Une heure plus tard, j'étais assise dans un bar faiblement éclairé du Panier, le genre de boui-boui où la fumée planait comme un linceul et où les visages étaient commodément masqués par les ombres.
Lola s'est glissée dans la banquette en face de moi. C'était un fantôme dans le système, une informatrice qui me devait une dette de vie.
Elle n'a pas demandé comment j'avais survécu. Elle n'a pas perdu de temps en politesses. Elle a juste fait glisser un dossier en carton sur la table collante.
« Tu avais raison », a-t-elle dit, la flamme de son briquet illuminant ses traits acérés. « Dossier médical du Dr. Evans. Lucia le consulte depuis sept mois. La date de conception remonte à deux semaines avant l'affrontement avec le cartel. »
J'ai ouvert le dossier. Les dates me fixaient en noir et blanc.
Ce n'était pas une erreur. Ce n'était pas une nuit d'ivresse en deuil.
C'était une liaison en bonne et due forme, menée pendant que j'étais occupée à organiser notre dîner d'anniversaire.
« Il y a plus », a dit Lola, sa voix baissant d'un octave. « La Bratva ne t'a pas seulement enlevée, Alessia. Ils ont eu un tuyau. Quelqu'un leur a dit exactement où tu serais cette nuit-là. »
Mon estomac s'est noué, l'acide me remontant dans la gorge. « Dante ? »
« Peut-être », a dit Lola en expirant un nuage de fumée. « Ou peut-être la femme qui voulait ta place. »
J'ai pris le dossier et je suis partie.
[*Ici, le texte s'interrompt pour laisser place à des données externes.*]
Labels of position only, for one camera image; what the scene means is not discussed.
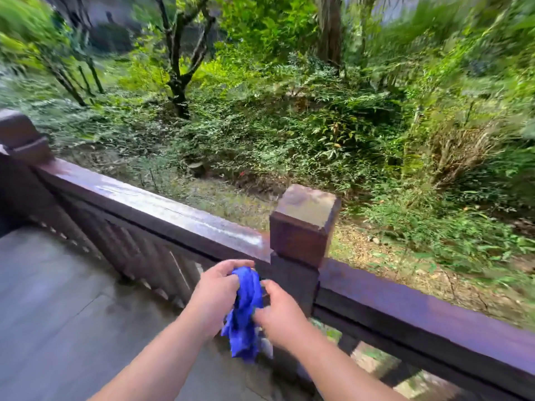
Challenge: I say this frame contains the person's right hand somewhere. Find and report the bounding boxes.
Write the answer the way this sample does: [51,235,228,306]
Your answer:
[252,280,320,354]

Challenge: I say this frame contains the square brown wooden post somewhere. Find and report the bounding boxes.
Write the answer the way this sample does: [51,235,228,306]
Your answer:
[269,184,342,382]

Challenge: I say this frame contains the person's left forearm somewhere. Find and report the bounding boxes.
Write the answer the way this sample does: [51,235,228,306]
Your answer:
[87,308,210,401]

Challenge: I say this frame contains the person's left hand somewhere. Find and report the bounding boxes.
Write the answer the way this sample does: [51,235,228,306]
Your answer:
[183,259,256,335]

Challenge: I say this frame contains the thick straight tree trunk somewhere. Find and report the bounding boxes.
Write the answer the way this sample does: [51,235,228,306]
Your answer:
[315,0,344,71]

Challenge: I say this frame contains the person's right forearm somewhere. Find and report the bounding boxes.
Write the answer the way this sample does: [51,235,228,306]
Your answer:
[295,330,408,401]

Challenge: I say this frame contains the brown wooden handrail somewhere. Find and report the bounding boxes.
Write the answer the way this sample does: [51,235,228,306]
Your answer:
[314,258,535,401]
[35,158,273,264]

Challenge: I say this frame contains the green undergrowth shrubs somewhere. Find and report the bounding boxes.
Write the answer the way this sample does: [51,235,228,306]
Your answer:
[0,0,535,330]

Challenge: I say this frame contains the dark forked tree trunk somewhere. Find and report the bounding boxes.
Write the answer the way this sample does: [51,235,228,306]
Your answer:
[152,0,218,119]

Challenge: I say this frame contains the blue cloth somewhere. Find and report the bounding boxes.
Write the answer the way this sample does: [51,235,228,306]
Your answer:
[221,266,265,364]

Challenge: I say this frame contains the thin leaning tree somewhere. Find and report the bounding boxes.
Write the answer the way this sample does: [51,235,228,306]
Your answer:
[38,12,106,107]

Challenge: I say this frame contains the brown wooden lattice panel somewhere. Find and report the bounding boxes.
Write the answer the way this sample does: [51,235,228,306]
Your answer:
[311,319,473,401]
[29,192,218,309]

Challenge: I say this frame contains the brown wooden corner post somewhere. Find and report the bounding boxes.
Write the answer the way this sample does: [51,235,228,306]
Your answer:
[0,109,55,230]

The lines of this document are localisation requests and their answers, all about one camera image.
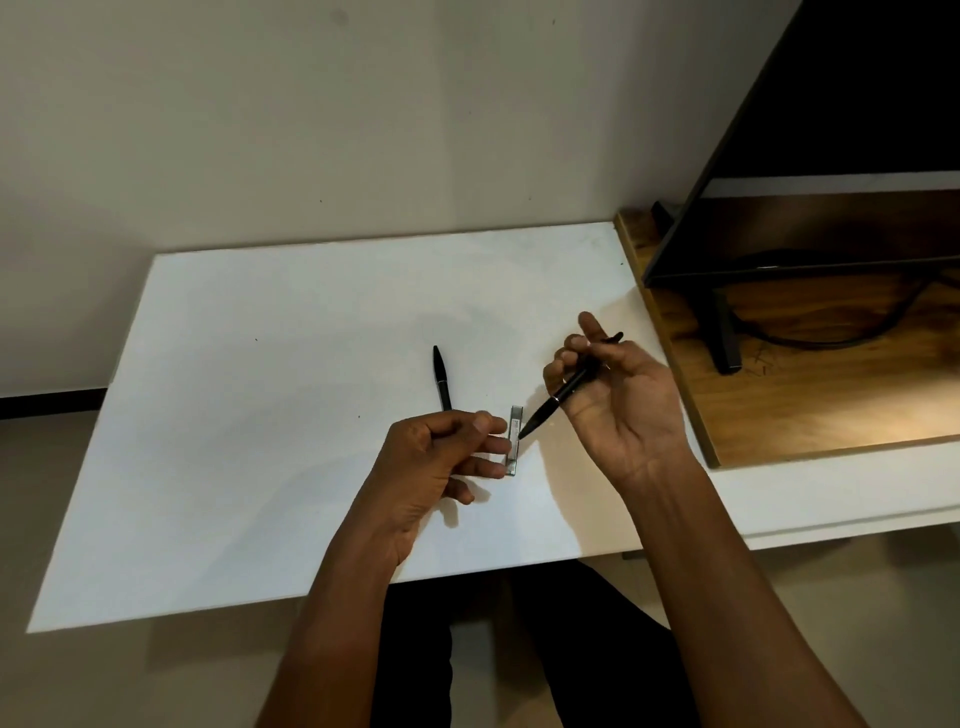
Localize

L'air extérieur semblait lourd, suffocant, pressurisé par la vérité que je portais maintenant.
Je devais aller à la source.
Je suis arrivée à la villa Vitiello. La maison de mon père.
Les gardes m'ont laissée entrer, les yeux écarquillés de superstition, comme s'ils regardaient un cadavre revenu d'entre les morts.
Le Parrain Vitiello était dans son bureau, fumant un cigare. Il ne s'est pas levé quand je suis entrée. Il m'a juste regardée avec ces yeux froids et calculateurs qui avaient évalué ma valeur depuis le jour de ma naissance.
« Tu as fait une scène au cimetière », a-t-il dit platement.
Pas de « Tu m'as manqué ». Pas de « Dieu merci, tu es en vie ». Juste une critique de ma performance.
« Ton gendre couche avec ta fille illégitime », ai-je dit en claquant le dossier sur son bureau en acajou. « Et elle porte son bâtard. »
Le Parrain n'a même pas regardé les papiers.
« Lucia fait partie de la famille. L'enfant est un Moretti. Ça en fait un membre de la famille. »
Il a fait une pause, tirant lentement sur son cigare. « Tu as été absente, Alessia. Tu as été... avec les Russes. »
Il a prononcé ce mot comme si c'était une maladie contagieuse.
« Tu es une marchandise souillée. Dante est généreux de te reprendre. »
J'ai senti la gifle de ses mots plus fort que n'importe quel coup physique. « Il m'a vendue », ai-je murmuré, ma voix tremblant de fureur. « Il m'a livrée à eux. »
« Il a pris une décision tactique », a dit mon père, la cendre de son cigare tombant sur le tapis immaculé. « Lucia était enceinte de l'avenir de cette organisation. Tu étais... sacrifiable. »
J'ai ri. C'était un son sec et brisé qui a écorché ma gorge. « Sacrifiable. C'est comme ça que tu appelles ta fille ? »
« Je t'appelle un poids mort », a-t-il dit, soutenant mon regard sans remords. « Rentre chez ton mari. Sois une bonne épouse. Élève l'enfant de Lucia comme le tien. C'est ta pénitence pour avoir survécu. »
Je suis sortie du bureau, tremblante de rage.
Mon téléphone a vibré dans ma poche.
C'était un SMS d'un numéro inconnu. Une image s'est chargée.
C'était une photo de Dante.
Il était à genoux, embrassant le ventre rond et exposé de Lucia. Ses yeux étaient fermés, une expression de dévotion pure et écœurante sur son visage.
La légende en dessous disait :
*Il aime ce qu'il y a en moi plus qu'il ne t'a jamais aimée. Abandonne, ma sœur. Pour le bébé.*
J'ai serré le téléphone jusqu'à ce que l'écran se fissure sous mon pouce.
Ils voulaient que je me taise. Ils voulaient que je sois la bonne épouse obéissante.
J'allais réduire leur maison en cendres.